The Toronto Police Service would like to make the public aware of a fraud involving pizza delivery vehicles.
It is reported that:
- a dark colored vehicle equipped with a Domino’s Pizza sign has been attending large retail store parking lots. A female suspect poses as a customer and the male suspect poses as the delivery driver
- the female suspect approaches the victim asking for help paying for the pizza delivery fee with a debit card as the driver is not accepting cash
- the victim is then convinced to help by letting the female suspect use their debit card to pay for the pizza in exchange for receiving cash. The victim is then taken over to the vehicle where they provide the male suspect with their debit card
- the victim then enters their PIN number into a modified point of sale terminal that records their PIN and debit card information
- after the transaction is successful, the victim is given another bank card that resembles their own, and the victim accepts the cash from the female suspect before leaving
- the suspects are now in possession of the victim’s debit card and use the PIN to make a number of fraudulent purchases and/or withdrawals
The Toronto Police would like to remind the public to be vigilant when conducting any type of debit or credit transactions. Some steps to protect yourself include:
- Be skeptical.

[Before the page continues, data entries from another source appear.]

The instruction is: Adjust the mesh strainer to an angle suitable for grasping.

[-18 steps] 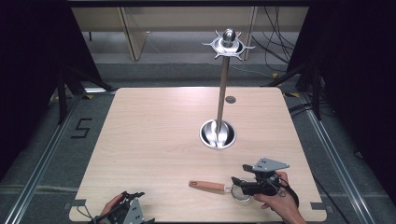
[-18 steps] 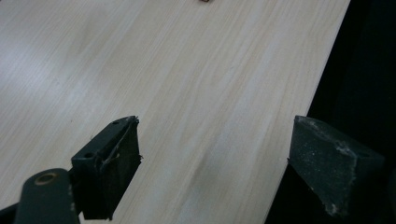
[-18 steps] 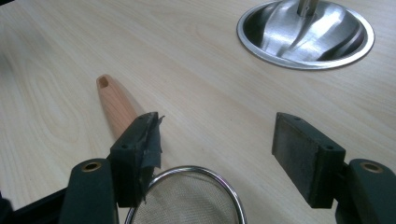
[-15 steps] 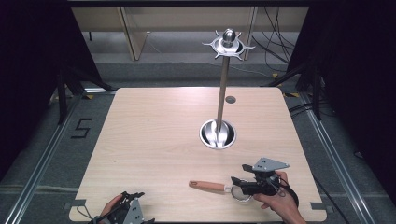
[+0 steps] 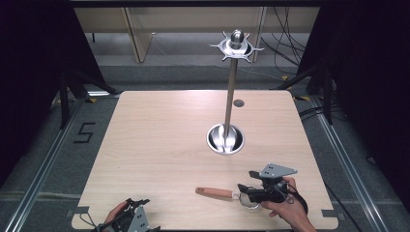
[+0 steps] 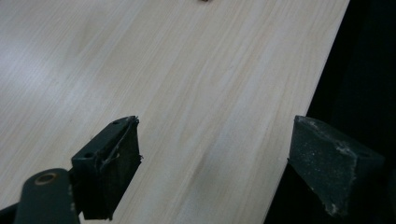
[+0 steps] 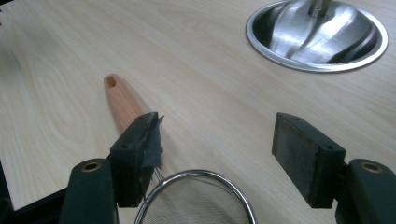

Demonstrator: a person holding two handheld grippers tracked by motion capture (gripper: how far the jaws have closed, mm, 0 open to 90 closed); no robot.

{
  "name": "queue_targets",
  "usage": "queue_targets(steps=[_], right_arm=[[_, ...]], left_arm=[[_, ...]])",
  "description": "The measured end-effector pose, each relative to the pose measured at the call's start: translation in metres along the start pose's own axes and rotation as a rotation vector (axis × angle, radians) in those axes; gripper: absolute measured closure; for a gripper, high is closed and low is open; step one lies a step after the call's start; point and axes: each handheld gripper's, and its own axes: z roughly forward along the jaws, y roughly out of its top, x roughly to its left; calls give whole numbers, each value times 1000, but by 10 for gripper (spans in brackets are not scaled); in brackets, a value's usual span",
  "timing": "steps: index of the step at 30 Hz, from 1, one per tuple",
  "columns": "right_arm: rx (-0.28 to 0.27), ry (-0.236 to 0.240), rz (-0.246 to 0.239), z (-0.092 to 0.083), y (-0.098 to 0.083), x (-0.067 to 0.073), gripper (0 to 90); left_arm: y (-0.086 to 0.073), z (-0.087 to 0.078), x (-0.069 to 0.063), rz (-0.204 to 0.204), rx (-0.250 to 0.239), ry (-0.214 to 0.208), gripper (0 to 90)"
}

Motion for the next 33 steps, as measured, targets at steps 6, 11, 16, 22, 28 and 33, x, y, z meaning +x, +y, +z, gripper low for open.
queue_targets(steps=[6, 11, 16, 22, 28, 33], right_arm=[[13, 12, -19, 3, 4, 4, 335], [25, 30, -48, 7, 9, 12, 386], [73, 49, -131, 17, 15, 23, 406], [149, 61, -205, 30, 19, 33, 435], [196, 76, -220, 39, 20, 39, 470], [235, 71, -246, 45, 21, 41, 493]], left_arm=[[0, 0, 0, 0, 1, 0, 158], [0, 1, 0, -1, 1, -1, 158], [0, 1, 0, 0, 13, 6, 158], [0, 1, 0, -6, 8, -6, 158], [0, 1, 0, 1, 15, 4, 158], [0, 1, 0, -3, 5, -5, 158]])
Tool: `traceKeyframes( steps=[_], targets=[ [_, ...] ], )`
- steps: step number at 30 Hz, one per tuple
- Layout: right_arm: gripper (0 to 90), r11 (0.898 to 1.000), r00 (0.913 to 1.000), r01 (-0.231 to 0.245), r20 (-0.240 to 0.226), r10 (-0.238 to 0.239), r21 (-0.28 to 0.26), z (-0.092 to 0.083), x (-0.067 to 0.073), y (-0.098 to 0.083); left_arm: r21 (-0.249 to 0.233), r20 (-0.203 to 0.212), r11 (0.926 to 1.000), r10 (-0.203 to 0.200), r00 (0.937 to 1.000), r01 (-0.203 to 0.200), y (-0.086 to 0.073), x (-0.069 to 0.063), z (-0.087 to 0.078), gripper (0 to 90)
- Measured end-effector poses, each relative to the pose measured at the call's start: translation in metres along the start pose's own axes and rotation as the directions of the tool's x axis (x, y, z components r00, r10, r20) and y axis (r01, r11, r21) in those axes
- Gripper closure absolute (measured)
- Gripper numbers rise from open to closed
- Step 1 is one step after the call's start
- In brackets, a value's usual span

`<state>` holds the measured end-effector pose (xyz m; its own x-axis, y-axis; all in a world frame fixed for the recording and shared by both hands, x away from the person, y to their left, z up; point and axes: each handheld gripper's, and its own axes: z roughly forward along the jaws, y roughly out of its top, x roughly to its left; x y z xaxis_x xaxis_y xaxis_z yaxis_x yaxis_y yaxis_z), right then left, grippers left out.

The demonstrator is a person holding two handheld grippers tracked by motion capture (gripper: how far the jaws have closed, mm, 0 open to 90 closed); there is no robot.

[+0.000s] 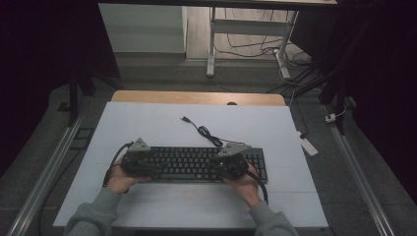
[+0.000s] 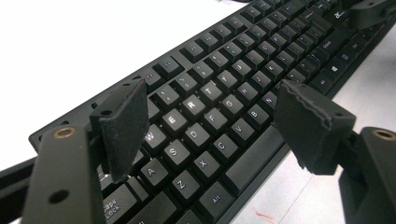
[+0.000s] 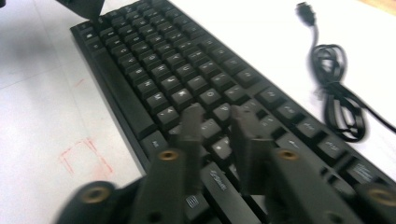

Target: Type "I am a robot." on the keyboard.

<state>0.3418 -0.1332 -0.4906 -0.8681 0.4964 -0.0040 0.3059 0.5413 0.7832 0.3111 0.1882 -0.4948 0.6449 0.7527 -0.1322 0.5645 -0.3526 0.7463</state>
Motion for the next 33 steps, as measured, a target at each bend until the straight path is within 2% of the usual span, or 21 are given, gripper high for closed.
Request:
traceKeyframes(
  steps=[3, 11, 16, 27, 30, 33],
  targets=[
    [89.4, 1.000, 0.9995, 0.007, -0.030, -0.007, 0.023, 0.008, 0.001, 0.002, 0.002, 0.001, 1.0000, 0.003, 1.0000, -0.003, 0.000, 0.000, 0.000, 26.7],
    [89.5, 0.998, 0.9976, 0.018, -0.067, -0.014, 0.060, 0.029, 0.008, 0.009, 0.010, 0.000, 0.9999, 0.003, 1.0000, -0.003, -0.001, 0.000, 0.001, 26.5],
    [89.4, 0.995, 0.9980, 0.025, -0.060, -0.020, 0.094, 0.038, 0.010, 0.008, 0.008, -0.001, 1.0000, 0.002, 1.0000, -0.002, -0.001, 0.001, 0.001, 26.4],
    [89.5, 0.992, 0.9981, 0.019, -0.060, -0.011, 0.123, 0.043, 0.010, 0.004, 0.015, 0.001, 0.9999, 0.005, 1.0000, -0.005, -0.002, 0.001, 0.002, 26.2],
    [89.5, 0.993, 0.9981, 0.016, -0.061, -0.009, 0.115, 0.043, 0.010, 0.004, 0.018, 0.000, 0.9998, 0.007, 1.0000, -0.007, -0.002, 0.000, 0.002, 26.0],
    [89.4, 0.995, 0.9982, 0.034, -0.052, -0.029, 0.089, 0.038, 0.011, 0.006, 0.014, -0.002, 0.9999, 0.003, 1.0000, -0.003, -0.002, 0.001, 0.001, 26.0]
  ],
)
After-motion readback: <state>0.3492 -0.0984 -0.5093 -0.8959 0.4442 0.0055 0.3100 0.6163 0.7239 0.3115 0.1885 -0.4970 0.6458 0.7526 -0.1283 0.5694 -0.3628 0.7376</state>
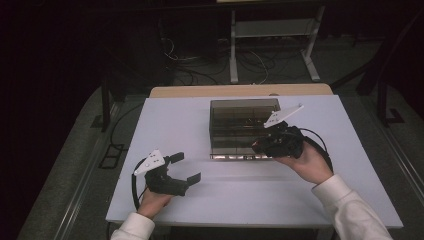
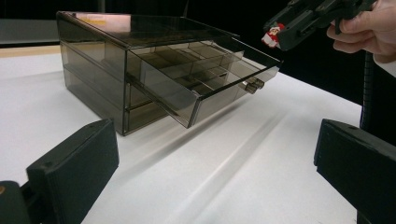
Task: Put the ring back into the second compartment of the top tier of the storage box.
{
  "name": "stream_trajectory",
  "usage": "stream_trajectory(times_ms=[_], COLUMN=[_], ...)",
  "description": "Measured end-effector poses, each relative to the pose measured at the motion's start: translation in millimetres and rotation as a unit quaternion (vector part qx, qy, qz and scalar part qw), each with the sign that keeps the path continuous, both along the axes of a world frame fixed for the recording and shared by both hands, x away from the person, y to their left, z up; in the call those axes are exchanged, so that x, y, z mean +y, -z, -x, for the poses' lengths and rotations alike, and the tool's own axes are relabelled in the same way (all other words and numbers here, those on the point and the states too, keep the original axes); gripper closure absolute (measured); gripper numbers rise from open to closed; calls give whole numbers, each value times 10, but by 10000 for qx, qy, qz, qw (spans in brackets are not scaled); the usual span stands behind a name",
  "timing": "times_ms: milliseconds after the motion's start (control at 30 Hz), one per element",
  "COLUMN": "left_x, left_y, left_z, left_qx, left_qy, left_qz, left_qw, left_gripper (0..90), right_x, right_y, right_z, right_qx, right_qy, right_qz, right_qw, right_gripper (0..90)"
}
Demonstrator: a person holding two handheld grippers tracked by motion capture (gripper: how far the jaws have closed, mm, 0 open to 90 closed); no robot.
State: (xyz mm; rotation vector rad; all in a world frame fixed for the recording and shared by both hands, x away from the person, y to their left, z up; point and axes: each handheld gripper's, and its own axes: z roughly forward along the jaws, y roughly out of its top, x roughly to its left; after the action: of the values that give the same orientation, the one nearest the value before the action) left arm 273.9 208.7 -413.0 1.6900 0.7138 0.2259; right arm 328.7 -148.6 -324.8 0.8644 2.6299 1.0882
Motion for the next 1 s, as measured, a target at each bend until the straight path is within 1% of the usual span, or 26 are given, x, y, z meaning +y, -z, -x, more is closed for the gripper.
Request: stream_trajectory(times_ms=[400, 600, 767, 1000], left_x=[-1, -1, -3, 1], left_y=[1, 0, 1, -2], left_z=[-1, 1, -2, 0], left_qx=[6, 6, 1, -4], left_qy=[3, 4, 20, 17], left_qz=[3, 4, -5, -9], left_qw=[10000, 10000, 10000, 10000], left_gripper=[0, 0, 0, 0], right_x=[46, 84, 119, 165], right_y=[43, 76, 113, 181], right_z=[-86, -119, -150, -204], right_qx=[43, 30, 25, 81], right_qy=[36, 31, 29, 7], right_qz=[4, -11, 25, 42], right_qw=[10000, 10000, 10000, 10000], right_gripper=[684, 684, 683, 682])
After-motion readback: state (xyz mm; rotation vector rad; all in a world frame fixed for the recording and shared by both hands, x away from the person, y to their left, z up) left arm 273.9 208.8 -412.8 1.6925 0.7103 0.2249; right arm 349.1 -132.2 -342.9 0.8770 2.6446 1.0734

Most legitimate delivery services accept cash, so if someone tries to convince you otherwise, this a red flag that this may be a scam
- Never hand your card over or disclose your PIN to anyone else
- if you do hand over your card, ensure that the card that is returned to you is your card
- if you’re asked to insert or tap your card, beware of fake wireless point of sale terminals or those not connected to the internet. If something seems strange, don’t go through with the transaction
If you think you may be a victim of debit card fraud, contact your bank immediately and they will take the appropriate steps to protect you. For example they may block your card to prevent losses, ask you to change your PIN or cancel your card and issue you a new one.
Anyone with information is asked to contact police at 416-808-4200, Crime Stoppers anonymously at 416-222-TIPS (8477), or at www.222tips.com.